### Exercise description
Return each line of the records holding the string "from".

Exercise materials Block Start

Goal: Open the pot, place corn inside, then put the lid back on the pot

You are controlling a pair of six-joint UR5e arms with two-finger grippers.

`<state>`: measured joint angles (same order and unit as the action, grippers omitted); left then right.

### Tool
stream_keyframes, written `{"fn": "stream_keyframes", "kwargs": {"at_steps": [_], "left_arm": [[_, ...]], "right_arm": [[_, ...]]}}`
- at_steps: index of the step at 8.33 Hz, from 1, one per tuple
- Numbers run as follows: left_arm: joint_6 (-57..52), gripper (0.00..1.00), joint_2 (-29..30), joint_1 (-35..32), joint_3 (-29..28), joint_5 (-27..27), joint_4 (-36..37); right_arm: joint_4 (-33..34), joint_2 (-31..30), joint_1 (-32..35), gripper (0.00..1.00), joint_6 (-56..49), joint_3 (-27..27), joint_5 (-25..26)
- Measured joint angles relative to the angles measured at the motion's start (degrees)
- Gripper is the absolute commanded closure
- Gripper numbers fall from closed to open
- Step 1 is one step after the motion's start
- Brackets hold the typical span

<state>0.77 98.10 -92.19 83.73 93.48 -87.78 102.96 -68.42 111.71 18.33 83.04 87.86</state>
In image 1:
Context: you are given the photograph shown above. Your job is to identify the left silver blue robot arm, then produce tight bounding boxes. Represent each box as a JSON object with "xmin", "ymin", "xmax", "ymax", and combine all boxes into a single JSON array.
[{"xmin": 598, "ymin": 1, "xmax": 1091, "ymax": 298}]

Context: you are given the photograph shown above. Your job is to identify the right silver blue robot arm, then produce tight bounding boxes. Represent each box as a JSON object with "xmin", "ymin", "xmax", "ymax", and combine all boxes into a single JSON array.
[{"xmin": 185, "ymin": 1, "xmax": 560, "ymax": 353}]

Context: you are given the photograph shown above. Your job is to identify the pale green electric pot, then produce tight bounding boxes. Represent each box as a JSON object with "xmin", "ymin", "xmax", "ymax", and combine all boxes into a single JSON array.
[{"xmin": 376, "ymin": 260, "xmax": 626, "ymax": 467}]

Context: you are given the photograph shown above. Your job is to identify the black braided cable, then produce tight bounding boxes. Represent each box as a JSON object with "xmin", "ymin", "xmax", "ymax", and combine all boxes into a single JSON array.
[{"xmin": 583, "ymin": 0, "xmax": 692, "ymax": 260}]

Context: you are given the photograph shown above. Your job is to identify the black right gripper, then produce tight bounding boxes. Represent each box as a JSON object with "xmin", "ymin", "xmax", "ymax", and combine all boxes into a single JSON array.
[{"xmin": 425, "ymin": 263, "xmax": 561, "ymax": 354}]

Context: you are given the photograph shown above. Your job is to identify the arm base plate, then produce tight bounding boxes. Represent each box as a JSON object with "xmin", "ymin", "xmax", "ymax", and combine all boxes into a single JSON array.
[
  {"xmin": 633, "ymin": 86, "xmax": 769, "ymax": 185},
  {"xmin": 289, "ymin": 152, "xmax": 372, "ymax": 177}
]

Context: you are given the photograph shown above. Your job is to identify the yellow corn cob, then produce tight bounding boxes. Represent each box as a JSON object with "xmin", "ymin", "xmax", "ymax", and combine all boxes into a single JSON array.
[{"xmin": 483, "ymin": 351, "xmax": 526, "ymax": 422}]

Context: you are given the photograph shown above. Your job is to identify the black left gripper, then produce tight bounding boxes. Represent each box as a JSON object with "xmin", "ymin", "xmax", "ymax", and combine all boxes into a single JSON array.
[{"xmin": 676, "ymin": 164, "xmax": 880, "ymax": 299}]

Exercise materials Block End

### Your solution
- at_steps: index of the step at 8.33 Hz, from 1, one per tuple
- Gripper numbers fall from closed to open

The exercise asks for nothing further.